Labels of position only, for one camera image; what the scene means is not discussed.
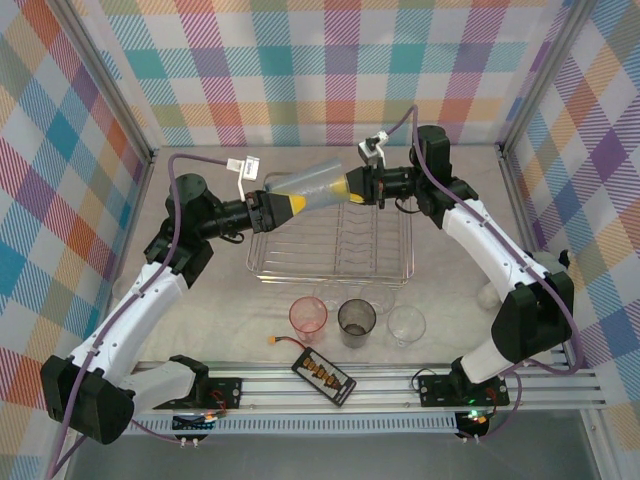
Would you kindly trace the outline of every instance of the cable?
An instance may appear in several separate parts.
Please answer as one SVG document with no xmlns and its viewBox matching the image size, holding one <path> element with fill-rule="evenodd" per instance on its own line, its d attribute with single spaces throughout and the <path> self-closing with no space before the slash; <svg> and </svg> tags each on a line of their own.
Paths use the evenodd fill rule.
<svg viewBox="0 0 640 480">
<path fill-rule="evenodd" d="M 220 390 L 214 390 L 213 392 L 211 392 L 211 396 L 216 399 L 216 401 L 218 402 L 218 405 L 222 409 L 222 413 L 226 415 L 227 401 L 224 399 L 224 395 L 222 394 L 222 392 Z"/>
<path fill-rule="evenodd" d="M 534 365 L 537 365 L 543 370 L 549 373 L 552 373 L 554 375 L 572 375 L 576 373 L 578 370 L 580 370 L 580 368 L 582 367 L 582 364 L 584 363 L 584 351 L 582 347 L 582 341 L 580 340 L 580 330 L 578 329 L 578 325 L 576 325 L 576 322 L 573 319 L 573 315 L 571 315 L 571 312 L 569 311 L 565 303 L 562 301 L 560 296 L 551 287 L 551 285 L 549 285 L 549 283 L 547 283 L 547 281 L 544 278 L 538 275 L 538 273 L 536 273 L 535 270 L 533 270 L 533 268 L 528 266 L 527 261 L 524 258 L 520 257 L 518 252 L 511 246 L 509 241 L 506 238 L 504 238 L 491 223 L 489 222 L 485 223 L 485 219 L 480 213 L 478 213 L 475 209 L 473 209 L 469 204 L 465 203 L 460 197 L 458 197 L 455 193 L 453 193 L 447 187 L 442 185 L 442 183 L 440 183 L 438 179 L 433 176 L 433 174 L 427 167 L 427 163 L 424 159 L 424 153 L 420 148 L 420 135 L 418 134 L 417 105 L 412 105 L 409 108 L 409 110 L 407 110 L 407 113 L 404 114 L 400 122 L 398 122 L 398 124 L 396 124 L 394 127 L 392 127 L 390 130 L 387 131 L 387 135 L 391 135 L 393 132 L 395 132 L 400 127 L 400 125 L 409 117 L 411 113 L 413 113 L 413 143 L 416 147 L 415 148 L 416 156 L 418 157 L 418 162 L 420 163 L 420 167 L 422 168 L 422 171 L 427 176 L 429 181 L 433 185 L 435 185 L 435 187 L 438 190 L 440 190 L 442 193 L 444 193 L 447 197 L 449 197 L 451 200 L 453 200 L 455 203 L 459 204 L 462 208 L 464 208 L 467 212 L 469 212 L 469 214 L 472 217 L 474 217 L 478 222 L 481 222 L 486 226 L 487 230 L 489 230 L 491 234 L 495 237 L 495 239 L 498 240 L 498 242 L 505 248 L 505 250 L 507 250 L 509 255 L 511 255 L 516 260 L 516 262 L 520 265 L 520 267 L 522 267 L 522 269 L 524 269 L 529 275 L 531 275 L 533 279 L 536 282 L 538 282 L 542 286 L 542 288 L 551 296 L 551 298 L 553 298 L 553 300 L 556 302 L 556 304 L 560 308 L 560 311 L 565 316 L 565 318 L 567 319 L 567 322 L 571 327 L 571 331 L 573 332 L 573 336 L 575 338 L 575 341 L 573 343 L 574 343 L 576 361 L 568 370 L 557 370 L 535 359 L 528 359 L 527 362 L 533 363 Z M 505 372 L 511 373 L 511 370 L 512 368 L 507 369 Z"/>
<path fill-rule="evenodd" d="M 175 443 L 177 445 L 182 445 L 182 442 L 180 440 L 178 440 L 177 438 L 167 437 L 165 435 L 160 435 L 159 433 L 154 432 L 153 430 L 145 427 L 144 425 L 142 425 L 140 422 L 137 422 L 136 420 L 132 419 L 131 423 L 133 423 L 136 427 L 138 427 L 144 433 L 148 433 L 149 435 L 151 435 L 152 437 L 157 438 L 158 440 L 163 440 L 165 442 Z"/>
<path fill-rule="evenodd" d="M 503 430 L 507 425 L 509 425 L 513 421 L 513 418 L 515 417 L 515 413 L 518 411 L 518 408 L 520 407 L 520 402 L 522 400 L 522 379 L 520 378 L 520 375 L 518 375 L 516 372 L 513 372 L 513 376 L 516 377 L 516 382 L 518 382 L 518 393 L 516 394 L 515 404 L 513 405 L 513 408 L 511 409 L 511 411 L 507 414 L 507 418 L 505 418 L 504 422 L 498 425 L 494 430 L 487 433 L 484 436 L 484 438 L 495 435 L 496 433 Z"/>
<path fill-rule="evenodd" d="M 267 339 L 267 341 L 271 344 L 271 345 L 275 345 L 277 342 L 279 342 L 280 340 L 287 340 L 289 342 L 293 342 L 296 343 L 301 349 L 306 350 L 307 347 L 304 346 L 304 344 L 302 342 L 299 342 L 298 340 L 296 340 L 295 338 L 291 338 L 291 337 L 269 337 Z"/>
<path fill-rule="evenodd" d="M 395 204 L 396 204 L 396 208 L 398 210 L 400 210 L 402 213 L 406 213 L 407 215 L 413 215 L 414 213 L 420 213 L 420 210 L 407 210 L 406 208 L 404 208 L 402 205 L 400 205 L 398 202 L 400 201 L 399 198 L 396 198 Z"/>
<path fill-rule="evenodd" d="M 60 458 L 59 463 L 61 467 L 67 462 L 67 460 L 71 458 L 71 455 L 73 455 L 76 452 L 76 450 L 80 448 L 80 445 L 82 445 L 87 438 L 89 437 L 87 437 L 86 435 L 81 435 L 80 438 L 78 438 L 74 442 L 74 444 L 71 445 L 71 448 L 69 448 L 69 450 L 67 450 L 67 452 L 62 456 L 62 458 Z"/>
<path fill-rule="evenodd" d="M 511 409 L 511 411 L 509 413 L 507 413 L 507 418 L 505 418 L 504 422 L 502 422 L 500 425 L 498 425 L 494 430 L 488 432 L 486 435 L 483 435 L 483 439 L 493 436 L 496 433 L 502 431 L 504 428 L 506 428 L 507 425 L 509 425 L 512 421 L 513 418 L 515 417 L 515 413 L 518 411 L 518 408 L 520 407 L 520 403 L 522 401 L 522 379 L 520 378 L 520 375 L 518 375 L 516 372 L 512 372 L 513 376 L 516 377 L 516 382 L 518 383 L 518 392 L 516 393 L 516 400 L 515 403 L 513 405 L 513 408 Z M 497 397 L 495 392 L 493 392 L 493 396 L 491 394 L 489 394 L 489 396 L 491 396 L 491 398 L 493 399 L 493 416 L 495 418 L 495 414 L 496 414 L 496 410 L 498 409 L 498 405 L 497 405 Z M 468 434 L 467 432 L 464 432 L 462 430 L 458 430 L 458 433 L 466 438 L 474 438 L 473 435 Z"/>
<path fill-rule="evenodd" d="M 180 209 L 180 195 L 178 192 L 176 175 L 173 169 L 173 164 L 177 158 L 184 158 L 188 160 L 198 160 L 201 162 L 214 163 L 217 165 L 227 164 L 227 162 L 224 160 L 217 160 L 215 158 L 201 157 L 200 155 L 190 155 L 186 153 L 175 153 L 171 155 L 171 157 L 169 157 L 169 162 L 168 162 L 169 181 L 171 183 L 171 194 L 175 199 L 174 201 L 175 222 L 174 222 L 174 228 L 173 228 L 173 238 L 171 240 L 171 247 L 169 248 L 169 252 L 167 253 L 167 256 L 164 262 L 162 262 L 162 265 L 160 266 L 160 268 L 158 268 L 158 270 L 156 270 L 154 274 L 151 275 L 149 280 L 147 280 L 144 283 L 144 285 L 140 287 L 140 295 L 132 295 L 127 299 L 127 301 L 107 321 L 107 323 L 102 328 L 102 330 L 100 330 L 100 333 L 98 333 L 95 341 L 91 345 L 92 348 L 87 353 L 87 356 L 84 359 L 82 366 L 80 367 L 80 371 L 78 372 L 78 375 L 76 376 L 76 379 L 73 382 L 73 386 L 71 387 L 71 392 L 67 400 L 67 407 L 65 408 L 65 411 L 64 411 L 62 427 L 60 429 L 58 437 L 56 438 L 56 442 L 54 444 L 54 449 L 53 449 L 53 456 L 51 458 L 51 463 L 49 464 L 49 469 L 47 472 L 47 477 L 49 479 L 52 479 L 56 475 L 56 473 L 58 473 L 60 468 L 62 468 L 62 466 L 64 465 L 64 462 L 66 462 L 69 459 L 69 457 L 66 457 L 66 458 L 63 457 L 62 459 L 60 459 L 60 461 L 58 461 L 58 458 L 62 453 L 64 439 L 67 435 L 69 424 L 71 423 L 71 414 L 73 412 L 73 407 L 75 406 L 76 398 L 78 396 L 78 391 L 80 390 L 80 385 L 82 383 L 84 375 L 87 373 L 87 370 L 89 369 L 89 365 L 91 364 L 93 357 L 98 352 L 100 345 L 102 345 L 102 341 L 104 340 L 104 337 L 107 335 L 107 333 L 109 333 L 109 330 L 111 330 L 111 327 L 113 327 L 113 325 L 118 321 L 118 319 L 122 316 L 122 314 L 125 311 L 127 311 L 127 309 L 133 304 L 133 302 L 135 302 L 158 279 L 158 277 L 162 274 L 162 272 L 164 272 L 164 270 L 169 265 L 169 262 L 171 262 L 171 260 L 173 259 L 173 255 L 175 254 L 176 248 L 178 246 L 178 240 L 180 238 L 180 224 L 182 220 L 182 211 Z M 81 437 L 80 439 L 78 439 L 76 443 L 84 441 L 82 440 L 82 438 L 84 437 Z"/>
<path fill-rule="evenodd" d="M 430 368 L 421 368 L 420 370 L 418 370 L 416 373 L 413 374 L 413 377 L 411 377 L 411 388 L 413 388 L 413 390 L 416 393 L 420 393 L 420 389 L 416 388 L 414 382 L 417 378 L 418 375 L 420 375 L 422 372 L 424 372 L 425 370 L 428 370 L 429 372 L 433 373 L 434 375 L 438 375 L 436 372 L 434 372 L 433 370 L 431 370 Z"/>
<path fill-rule="evenodd" d="M 227 235 L 221 235 L 218 238 L 220 238 L 221 240 L 224 240 L 225 242 L 233 243 L 234 245 L 240 245 L 242 242 L 244 242 L 244 233 L 238 232 L 233 237 L 230 237 Z"/>
</svg>

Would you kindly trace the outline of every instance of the circuit board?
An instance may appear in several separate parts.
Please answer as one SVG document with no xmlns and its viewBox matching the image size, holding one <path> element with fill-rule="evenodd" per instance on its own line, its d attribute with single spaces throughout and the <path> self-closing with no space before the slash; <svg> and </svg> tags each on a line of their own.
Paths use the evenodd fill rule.
<svg viewBox="0 0 640 480">
<path fill-rule="evenodd" d="M 356 386 L 356 381 L 324 358 L 313 348 L 307 347 L 291 366 L 313 388 L 331 402 L 341 407 Z"/>
</svg>

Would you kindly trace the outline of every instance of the dark gray cup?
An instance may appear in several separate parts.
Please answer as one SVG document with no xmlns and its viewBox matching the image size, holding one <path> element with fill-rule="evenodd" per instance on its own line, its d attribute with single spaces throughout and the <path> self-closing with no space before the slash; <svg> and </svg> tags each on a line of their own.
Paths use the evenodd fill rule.
<svg viewBox="0 0 640 480">
<path fill-rule="evenodd" d="M 342 343 L 349 348 L 360 348 L 376 326 L 376 311 L 369 302 L 349 300 L 338 310 L 338 325 Z"/>
</svg>

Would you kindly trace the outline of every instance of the red wire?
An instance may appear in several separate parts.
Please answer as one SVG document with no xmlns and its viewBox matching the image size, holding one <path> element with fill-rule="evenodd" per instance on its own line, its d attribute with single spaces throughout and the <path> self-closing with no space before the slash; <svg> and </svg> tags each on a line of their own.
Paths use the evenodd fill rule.
<svg viewBox="0 0 640 480">
<path fill-rule="evenodd" d="M 220 390 L 214 390 L 211 392 L 211 396 L 218 401 L 218 405 L 222 407 L 222 413 L 227 413 L 227 401 L 224 399 L 224 395 Z"/>
<path fill-rule="evenodd" d="M 495 415 L 496 411 L 498 410 L 498 396 L 496 395 L 496 392 L 493 390 L 493 388 L 487 388 L 487 395 L 489 395 L 489 397 L 491 397 L 491 400 L 493 400 L 493 415 Z"/>
<path fill-rule="evenodd" d="M 298 346 L 303 350 L 305 350 L 307 348 L 302 344 L 302 342 L 299 342 L 295 338 L 291 338 L 291 337 L 276 337 L 276 342 L 279 341 L 279 340 L 288 340 L 290 342 L 297 343 Z"/>
</svg>

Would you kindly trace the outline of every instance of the red plastic cup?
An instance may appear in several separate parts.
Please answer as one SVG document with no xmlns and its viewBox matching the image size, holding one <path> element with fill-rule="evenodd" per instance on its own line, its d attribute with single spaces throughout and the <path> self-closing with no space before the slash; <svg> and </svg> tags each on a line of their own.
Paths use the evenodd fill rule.
<svg viewBox="0 0 640 480">
<path fill-rule="evenodd" d="M 327 307 L 316 297 L 299 298 L 289 309 L 289 321 L 304 343 L 314 343 L 322 338 L 327 316 Z"/>
</svg>

--------------------------------------------------

**Problem details**. If a line in the records contains "trace", report it.

**Written solution**.
Would you kindly trace the outline of every instance of the cable?
Would you kindly trace the outline of every instance of the circuit board?
Would you kindly trace the outline of every instance of the dark gray cup?
Would you kindly trace the outline of every instance of the red wire?
Would you kindly trace the outline of every instance of the red plastic cup?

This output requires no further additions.